31 January 2011

Tags: asm bytecode groovy programming

Inline assembly with Groovy… Evil or awesome ?

I’m borrowing the title of this post from a Tweet by Cédric Beust, the creator of TestNG that followed my post about inlining JVM bytecode instructions in Groovy. I have read many different reactions from this, going from stupid to awesome. Though I started this as an ironic response to the languages micro-benchmarking frenzy, it seemed at the end that there was real interest for this. The question, now, is to determine whether this idea is, indeed, evil, or awesome.

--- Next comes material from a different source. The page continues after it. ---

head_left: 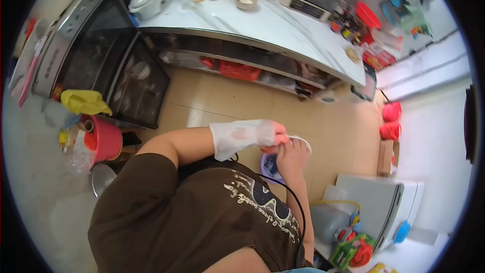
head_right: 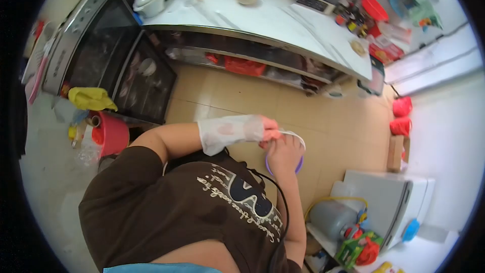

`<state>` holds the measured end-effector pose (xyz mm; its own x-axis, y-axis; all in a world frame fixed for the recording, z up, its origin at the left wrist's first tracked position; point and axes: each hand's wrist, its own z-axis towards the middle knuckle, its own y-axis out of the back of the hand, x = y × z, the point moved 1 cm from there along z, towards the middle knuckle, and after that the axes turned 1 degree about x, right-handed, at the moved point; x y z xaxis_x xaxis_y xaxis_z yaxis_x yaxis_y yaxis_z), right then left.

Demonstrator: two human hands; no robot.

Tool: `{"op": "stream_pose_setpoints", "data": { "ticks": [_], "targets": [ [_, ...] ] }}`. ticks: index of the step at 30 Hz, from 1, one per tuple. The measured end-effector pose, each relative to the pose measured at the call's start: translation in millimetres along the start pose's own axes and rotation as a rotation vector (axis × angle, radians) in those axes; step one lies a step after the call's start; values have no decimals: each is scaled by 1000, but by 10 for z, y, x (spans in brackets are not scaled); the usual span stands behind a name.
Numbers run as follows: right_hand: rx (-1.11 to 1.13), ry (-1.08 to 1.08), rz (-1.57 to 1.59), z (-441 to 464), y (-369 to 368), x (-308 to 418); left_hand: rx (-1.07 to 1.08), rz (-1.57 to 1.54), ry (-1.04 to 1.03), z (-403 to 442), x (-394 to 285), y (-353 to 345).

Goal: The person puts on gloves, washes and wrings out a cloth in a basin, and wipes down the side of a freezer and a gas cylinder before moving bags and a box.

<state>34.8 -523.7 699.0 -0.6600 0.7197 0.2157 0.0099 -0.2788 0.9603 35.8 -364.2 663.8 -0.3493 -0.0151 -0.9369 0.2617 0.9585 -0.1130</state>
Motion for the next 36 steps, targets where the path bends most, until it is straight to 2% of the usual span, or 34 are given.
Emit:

One of the first things to consider is that inlining JVM bytecode instructions is not inlining assembly. The code that we’re inlining is indeed virtual machine instruction sequences. That it really important to understand, because a JVM won’t let you do nasty things. It’s really, when you’re inlining assembly code in a C program, to crash your program (or, worse, the operating system itself). In a JVM, every bytecode sequence gets verified by the JVM before getting executed, and checked at runtime just like regular code.

What does it mean ? It means that you won’t be able to execute bytecode which does things regular Java code wouldn’t be authorized to do. Let’s take an example. One could think that you could, through bytecode instructions, bypass the fact that you have to use reflection to access private fields of a class from another one :

class Private {
    private int value;
}

@groovyx.ast.bytecode.Bytecode
void set(Private b, int x) {
    aload 1
    iload 2
    putfield Private.value >> int
    return
}

def bidon = new Private()
set(bidon, 5)

The previous code, when executed, throws the regular java.lang.IllegalAccessError. It’s not different from what you would expect in pure Java. Now, what would happen if you wrote invalid bytecode sequences ? Do you think you would crash the JVM ? Let’s try :

@groovyx.ast.bytecode.Bytecode
int sum(int x, int y) {
    aload 1
    iload 2
    iadd
    ireturn
}

println sum(3,6)

Can you spot the error ? It’s the first line of the bytecode sequence : aload 1 means push the reference of the first parameter object onto the stack. Here, the first parameter is not an object, but a primitive type (int), so we should have used iload 1. Here’s the output of this program :

Caught: java.lang.VerifyError: (class: Helper, method: sum signature: (II)I) Register 1 contains wrong type

No crash at all, your program is just invalid and buggy, but nothing harmful. From this point of view, the @Bytecode annotation just provides another DSL for Groovy. It’s not different from any other DSL, apart from the fact that it’s translated directly into real JVM bytecode. Are DSLs inherently evil ? I don’t think so.

So where’s the evil ?

Well, I think the problem is that every feature you add to a language will eventually be used. So, what would prevent someone from writing his whole code with bytecode instructions ? How can this be maintainable ? Not everyone speaks bytecode (to be honest, I find this more readable than Clojure, but that’s another debate ;)).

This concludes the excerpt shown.